## How to complete this task
Starting at the first line of the data below, retype every line up to and including the one containing "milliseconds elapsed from".

## Exercise data

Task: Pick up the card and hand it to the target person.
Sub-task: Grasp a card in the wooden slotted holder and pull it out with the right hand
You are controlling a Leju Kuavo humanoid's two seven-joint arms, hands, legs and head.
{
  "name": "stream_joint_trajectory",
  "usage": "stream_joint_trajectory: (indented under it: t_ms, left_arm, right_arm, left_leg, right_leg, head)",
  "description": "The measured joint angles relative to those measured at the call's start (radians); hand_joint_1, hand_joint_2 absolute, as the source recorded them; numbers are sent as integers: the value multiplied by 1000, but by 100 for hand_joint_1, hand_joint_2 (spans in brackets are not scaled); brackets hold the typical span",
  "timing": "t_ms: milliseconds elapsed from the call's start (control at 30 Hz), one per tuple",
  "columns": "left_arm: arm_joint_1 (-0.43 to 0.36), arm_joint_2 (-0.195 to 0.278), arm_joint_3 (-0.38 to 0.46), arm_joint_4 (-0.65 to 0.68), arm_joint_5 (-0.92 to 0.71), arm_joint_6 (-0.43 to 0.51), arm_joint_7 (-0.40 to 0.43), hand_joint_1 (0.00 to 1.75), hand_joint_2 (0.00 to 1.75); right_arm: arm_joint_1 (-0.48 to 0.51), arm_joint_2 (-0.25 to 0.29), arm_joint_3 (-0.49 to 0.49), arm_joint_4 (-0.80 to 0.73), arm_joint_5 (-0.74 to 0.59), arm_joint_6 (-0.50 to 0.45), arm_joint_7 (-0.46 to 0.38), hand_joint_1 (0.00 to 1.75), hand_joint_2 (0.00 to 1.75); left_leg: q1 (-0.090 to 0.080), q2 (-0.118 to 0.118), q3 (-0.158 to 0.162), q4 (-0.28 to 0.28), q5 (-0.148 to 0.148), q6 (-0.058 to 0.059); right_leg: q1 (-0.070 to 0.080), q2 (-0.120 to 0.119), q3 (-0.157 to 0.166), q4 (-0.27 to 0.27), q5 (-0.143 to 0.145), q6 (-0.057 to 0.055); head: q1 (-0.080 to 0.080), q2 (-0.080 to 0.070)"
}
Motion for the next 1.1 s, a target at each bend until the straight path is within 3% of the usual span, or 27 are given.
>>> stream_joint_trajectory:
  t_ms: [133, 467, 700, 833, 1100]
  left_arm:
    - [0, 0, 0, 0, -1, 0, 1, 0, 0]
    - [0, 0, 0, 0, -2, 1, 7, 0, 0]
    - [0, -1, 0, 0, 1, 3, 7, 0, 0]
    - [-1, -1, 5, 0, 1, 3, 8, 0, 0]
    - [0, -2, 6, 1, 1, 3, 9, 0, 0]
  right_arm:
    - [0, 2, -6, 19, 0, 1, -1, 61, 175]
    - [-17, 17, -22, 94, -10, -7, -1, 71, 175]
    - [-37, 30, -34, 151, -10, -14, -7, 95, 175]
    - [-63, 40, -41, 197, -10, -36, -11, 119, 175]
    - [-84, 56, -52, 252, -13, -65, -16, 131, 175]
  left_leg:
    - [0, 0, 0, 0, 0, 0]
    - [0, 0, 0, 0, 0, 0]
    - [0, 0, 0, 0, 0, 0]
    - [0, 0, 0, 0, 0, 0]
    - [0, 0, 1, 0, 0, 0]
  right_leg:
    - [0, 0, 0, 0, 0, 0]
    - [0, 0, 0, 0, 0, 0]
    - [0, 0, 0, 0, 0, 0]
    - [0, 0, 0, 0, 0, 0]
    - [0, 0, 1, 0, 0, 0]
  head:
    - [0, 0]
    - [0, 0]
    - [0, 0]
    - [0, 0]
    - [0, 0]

## Result of this exercise
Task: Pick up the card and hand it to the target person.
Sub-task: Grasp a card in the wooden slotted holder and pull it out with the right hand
You are controlling a Leju Kuavo humanoid's two seven-joint arms, hands, legs and head.
{
  "name": "stream_joint_trajectory",
  "usage": "stream_joint_trajectory: (indented under it: t_ms, left_arm, right_arm, left_leg, right_leg, head)",
  "description": "The measured joint angles relative to those measured at the call's start (radians); hand_joint_1, hand_joint_2 absolute, as the source recorded them; numbers are sent as integers: the value multiplied by 1000, but by 100 for hand_joint_1, hand_joint_2 (spans in brackets are not scaled); brackets hold the typical span",
  "timing": "t_ms: milliseconds elapsed from the call's start (control at 30 Hz), one per tuple",

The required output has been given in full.